This, if true, kills the entirety of the software recursive self-improvement theory. The best that software can do is approach the theoretical optimum complexity class for the problem, and then after that point all one can do is fix it into hardware for a further large constant gain.
right now the most likely bet seems to be that the brain is pretty well optimized
at the circuit level, and that the best we can do is reverse engineer it.
That seems like crazy talk to me. The brain is not optimal—not its hardware or software—and not by a looooong way! Computers have already steam-rollered its memory and arithmetic -units—and that happened before we even had nanotechonolgy computing components. The rest of the brain seems likely to follow.
Edit: removed a faulty argument at the end pointed out by wedrifid.
I am talking about optimality for AGI in particular with respect to circuit complexity, with the typical assumptions that a synapse is vaguely equivalent to a transistor, maybe ten transistors at most. If you compare on that level, the brain looks extremely efficient given how slow the neurons are. Does this make sense?
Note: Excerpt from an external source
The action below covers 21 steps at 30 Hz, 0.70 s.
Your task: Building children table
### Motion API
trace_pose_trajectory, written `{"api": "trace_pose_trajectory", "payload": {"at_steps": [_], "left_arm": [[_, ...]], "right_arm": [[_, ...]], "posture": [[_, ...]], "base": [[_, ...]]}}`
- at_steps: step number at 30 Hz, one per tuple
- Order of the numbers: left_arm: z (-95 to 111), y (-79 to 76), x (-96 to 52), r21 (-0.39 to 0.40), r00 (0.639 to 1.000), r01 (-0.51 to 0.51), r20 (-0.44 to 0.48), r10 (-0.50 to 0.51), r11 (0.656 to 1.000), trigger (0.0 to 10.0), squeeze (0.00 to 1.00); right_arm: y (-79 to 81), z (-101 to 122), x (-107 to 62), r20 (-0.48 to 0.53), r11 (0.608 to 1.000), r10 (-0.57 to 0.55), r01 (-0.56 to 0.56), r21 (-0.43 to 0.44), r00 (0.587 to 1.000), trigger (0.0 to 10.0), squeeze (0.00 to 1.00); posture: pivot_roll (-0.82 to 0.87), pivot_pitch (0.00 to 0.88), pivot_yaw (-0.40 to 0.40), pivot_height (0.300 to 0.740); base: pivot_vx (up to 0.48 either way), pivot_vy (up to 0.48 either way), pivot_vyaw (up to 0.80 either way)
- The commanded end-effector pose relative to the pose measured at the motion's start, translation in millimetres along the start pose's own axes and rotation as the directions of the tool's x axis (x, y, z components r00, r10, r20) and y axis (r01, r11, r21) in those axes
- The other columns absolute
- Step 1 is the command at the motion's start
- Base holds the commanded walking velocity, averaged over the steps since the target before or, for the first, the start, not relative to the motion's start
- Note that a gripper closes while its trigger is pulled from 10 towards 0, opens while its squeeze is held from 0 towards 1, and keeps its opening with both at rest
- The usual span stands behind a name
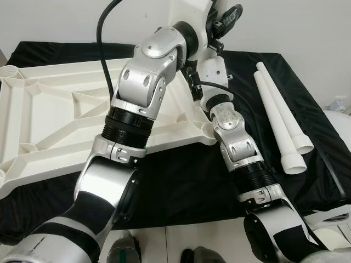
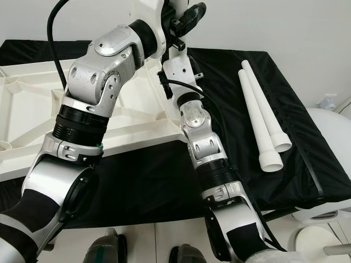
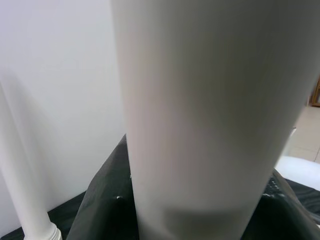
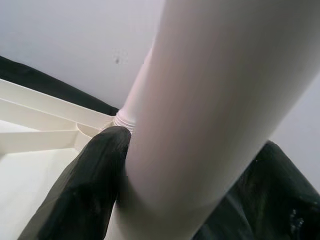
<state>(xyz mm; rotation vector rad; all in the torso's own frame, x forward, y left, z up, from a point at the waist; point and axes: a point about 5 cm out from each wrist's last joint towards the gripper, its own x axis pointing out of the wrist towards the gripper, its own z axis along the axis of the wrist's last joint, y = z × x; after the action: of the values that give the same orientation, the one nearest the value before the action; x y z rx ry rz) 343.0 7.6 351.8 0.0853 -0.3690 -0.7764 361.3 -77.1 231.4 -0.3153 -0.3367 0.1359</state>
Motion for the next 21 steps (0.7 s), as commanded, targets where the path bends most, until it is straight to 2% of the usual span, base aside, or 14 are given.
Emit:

The brain’s circuits have around 10^15 transistor equivalents, and a speed of 10^3 cycles per second. 10^18 transistor cycles / second
A typical modern CPU has 10^9 transistors, with a speed of 10^9 cycles per second. 10^18 transistor cycles / second
Our CPU’s strength is not their circuit architecture or software—its the raw speed of CMOS, its a million X substrate advantage. The learning algorithm, the way in which the cortex rewires in response to input data, appears to be a pretty effective universal learning algorithm.
The brain’s architecture is a joke. It is as though a telecoms engineer decided to connect a whole city’s worth of people together by running cables directly between any two people who wanted to have a chat. It hasn’t even gone fully digital yet—so things can’t easily be copied or backed up. The brain is just awful—no wonder human cognition is such a mess.
Then some questions: How long would moore’s law have to continue into the future with no success in AGI for that to show that the brain’s is well optimized for AGI at the circuit level?
I’ve taken some attempts to show rough bounds on the brain’s efficiency, are you aware of some other approach or estimate?
Then some questions: How long would moore’s law have to continue
into the future with no success in AGI for that to show that the brain’s
is well optimized for AGI at the circuit level?
Most seem to think the problem is mostly down to software—and that supercomputer hardware is enough today—in which case more hardware would not necessarily help very much. The success or failure of adding more hardware might give an indication of how hard it is to find the target of intelligence in the search space. It would not throw much light on the issue of how optimally “designed” the brain is. So: your question is a curious one.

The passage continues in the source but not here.